The Moon Jae-in government will seek an agreement with North Korea by 2020 for its denuclearization and peace on the Korean Peninsula through dialogue and an updated relationship with Pyongyang, according to its policy roadmap announced Wednesday.
Achieving joint prosperity by resolving the nuclear programs issue and increasing inter-Korean exchanges will be a goal for the administration's five-year term, it said.
The presidential advisory committee, a de facto transition team, said the government will seek to restart talks with the North with the aim of reaching an agreement by 2020 for complete nuclear disarmament.
"The government will pursue restoring inter-Korean communication lines and holding talks regularly.
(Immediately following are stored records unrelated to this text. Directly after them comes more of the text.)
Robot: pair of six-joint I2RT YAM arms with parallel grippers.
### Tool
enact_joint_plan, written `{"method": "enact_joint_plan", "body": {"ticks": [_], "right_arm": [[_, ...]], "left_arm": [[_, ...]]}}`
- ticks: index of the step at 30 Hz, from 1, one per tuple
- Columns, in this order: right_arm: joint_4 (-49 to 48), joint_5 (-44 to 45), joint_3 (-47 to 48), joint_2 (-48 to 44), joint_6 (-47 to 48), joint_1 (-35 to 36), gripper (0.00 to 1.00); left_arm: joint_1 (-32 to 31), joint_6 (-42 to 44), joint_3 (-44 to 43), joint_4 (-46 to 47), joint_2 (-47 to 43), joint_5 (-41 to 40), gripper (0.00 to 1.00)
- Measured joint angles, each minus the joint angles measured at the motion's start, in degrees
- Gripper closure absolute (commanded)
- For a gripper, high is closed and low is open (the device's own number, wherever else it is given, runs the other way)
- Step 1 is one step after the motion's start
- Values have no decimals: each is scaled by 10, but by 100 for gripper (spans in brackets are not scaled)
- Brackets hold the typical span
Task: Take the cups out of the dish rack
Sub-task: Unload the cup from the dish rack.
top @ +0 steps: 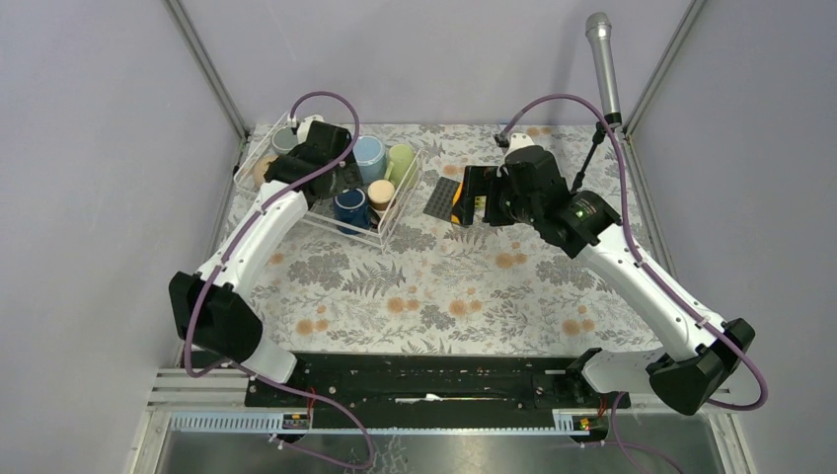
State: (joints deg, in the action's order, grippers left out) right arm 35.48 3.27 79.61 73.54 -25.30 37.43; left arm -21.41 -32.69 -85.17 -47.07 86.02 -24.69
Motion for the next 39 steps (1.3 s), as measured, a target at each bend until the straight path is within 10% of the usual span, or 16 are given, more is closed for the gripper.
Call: {"method": "enact_joint_plan", "body": {"ticks": [39], "right_arm": [[0,-25,-61,-43,17,0,0]], "left_arm": [[10,-5,-109,-43,222,-3,1]]}}
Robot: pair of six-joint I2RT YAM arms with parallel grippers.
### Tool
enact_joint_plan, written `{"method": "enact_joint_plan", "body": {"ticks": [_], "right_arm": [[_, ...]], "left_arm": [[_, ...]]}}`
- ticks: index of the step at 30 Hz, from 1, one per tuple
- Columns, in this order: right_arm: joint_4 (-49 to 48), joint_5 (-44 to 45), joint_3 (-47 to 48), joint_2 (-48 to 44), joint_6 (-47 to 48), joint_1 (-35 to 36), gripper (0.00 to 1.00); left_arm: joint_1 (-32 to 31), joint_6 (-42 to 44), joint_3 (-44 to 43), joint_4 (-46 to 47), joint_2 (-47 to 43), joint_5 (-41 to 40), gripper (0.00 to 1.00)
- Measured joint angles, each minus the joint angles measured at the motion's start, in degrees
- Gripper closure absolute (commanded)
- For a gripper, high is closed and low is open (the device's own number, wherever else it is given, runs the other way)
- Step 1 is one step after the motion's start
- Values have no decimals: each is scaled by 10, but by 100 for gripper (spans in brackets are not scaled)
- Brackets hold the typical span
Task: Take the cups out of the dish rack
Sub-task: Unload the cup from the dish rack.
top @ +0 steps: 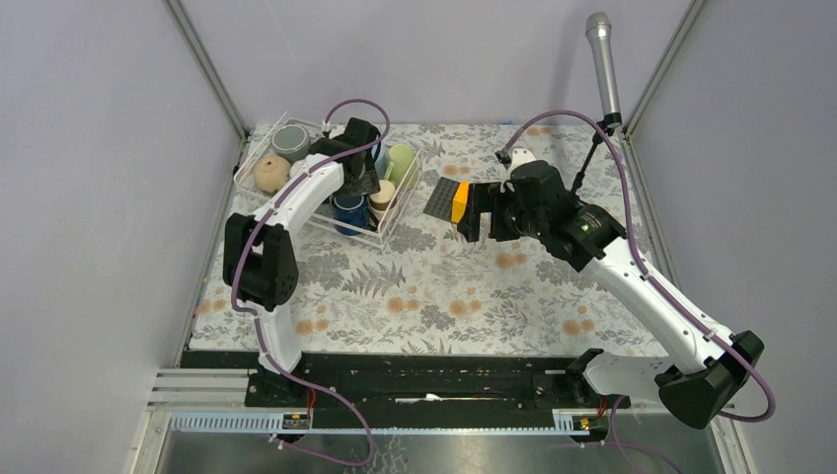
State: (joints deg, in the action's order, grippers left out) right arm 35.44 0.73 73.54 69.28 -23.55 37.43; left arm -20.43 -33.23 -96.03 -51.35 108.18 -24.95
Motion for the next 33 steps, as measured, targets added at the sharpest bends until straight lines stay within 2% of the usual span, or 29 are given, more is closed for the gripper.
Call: {"method": "enact_joint_plan", "body": {"ticks": [9,22,25,28,33], "right_arm": [[-1,0,-14,-10,2,0,0],[-2,-25,-21,-15,2,0,0],[-2,-30,-21,-15,2,0,1],[-2,-34,-21,-13,2,0,0],[-2,-34,-21,-9,2,0,0]], "left_arm": [[-5,-3,-7,-22,6,-8,1],[-5,10,24,-8,2,-3,2],[-5,16,24,-7,2,-2,8],[-3,24,24,-5,2,2,23],[3,35,36,9,-7,7,40]]}}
If the circumstances are right, it will also seek to open meetings of high-ranking officials and form an inter-Korean agreement based on declarations reached under previous liberal governments," said Lee Su-hoon, who is in charge of foreign affairs and security at the committee.
Such an agreement, if reached, will require the National Assembly's ratification and support from United Nations members, he added.
The plan is in line with Moon's earlier speech in Berlin, in which the President presented a set of peace overtures, including a peace treaty with Pyongyang, despite the latter's recent test-firing of a long-range ballistic missile.
For the goal, the government will use all possible options, both sanctions and engagement, and pursue negotiations for a peace treaty if the denuclearization process is set in motion.
"If the conditions are right, we will discuss the re-opening of the Gaeseong Industrial Complex and the resumption of tours to Mount Geumgang, as well as economic cooperation over natural resources, logistics and tourism," Lee said.
The policy roadmap also includes plans to reinforce national security and defense, such as increasing the defense budget and speeding up the deployment of the Kill Chain pre-emptive strike and the Korean Air and Missile Defense (KAMD) systems.
The government will also seek to have wartime operational control transferred to Seoul as soon as possible, as agreed in the summit between Moon and U.S. President Donald Trump.
Another agenda item is to root out corruption in the defense industry, a drive which the Moon government recently launched by investigating Korea Aerospace Industries (KAI) and the Defense Acquisition Program Administration for their alleged illegalities in the development of the Surion utility helicopter.
The government also plans to reduce the period of mandatory military service from the current 21 months to 18 months, and gradually increase conscripted soldiers' salary.
Better communication, expanded political rights
The committee said the new government will be more open to the people, communicating better with citizens, transparently opening state affairs and reflecting the opinions of citizens in policies.
As per Moon's election pledge, the government plans to move the presidential office from Cheong Wa Dae to the Government Complex in Gwanghwamun, in an effort to better communicate with public officials and citizens.
The government will also seek to expand people's political rights by easing rules for referenda, adopting recall of lawmakers, lowering the voting age from 19 to 18, and guaranteeing civil servants and teachers the right to political activities.
The National Intelligence Service will focus on foreign intelligence for security rather than domestic surveillance. The National Human Rights Commission will be expanded and have more independence in personnel affairs and budget, to become politically independent.
The government will also set up fact-finding bodies for historic events which involved the killing of civilians, such as the May 18 Gwangju Uprising, to better compensate the victims' families.
For better communication with municipalities and more autonomy for them, it will seek to revise the law to set up a "Second Cabinet" meeting with mayors and governors of the 17 local governments.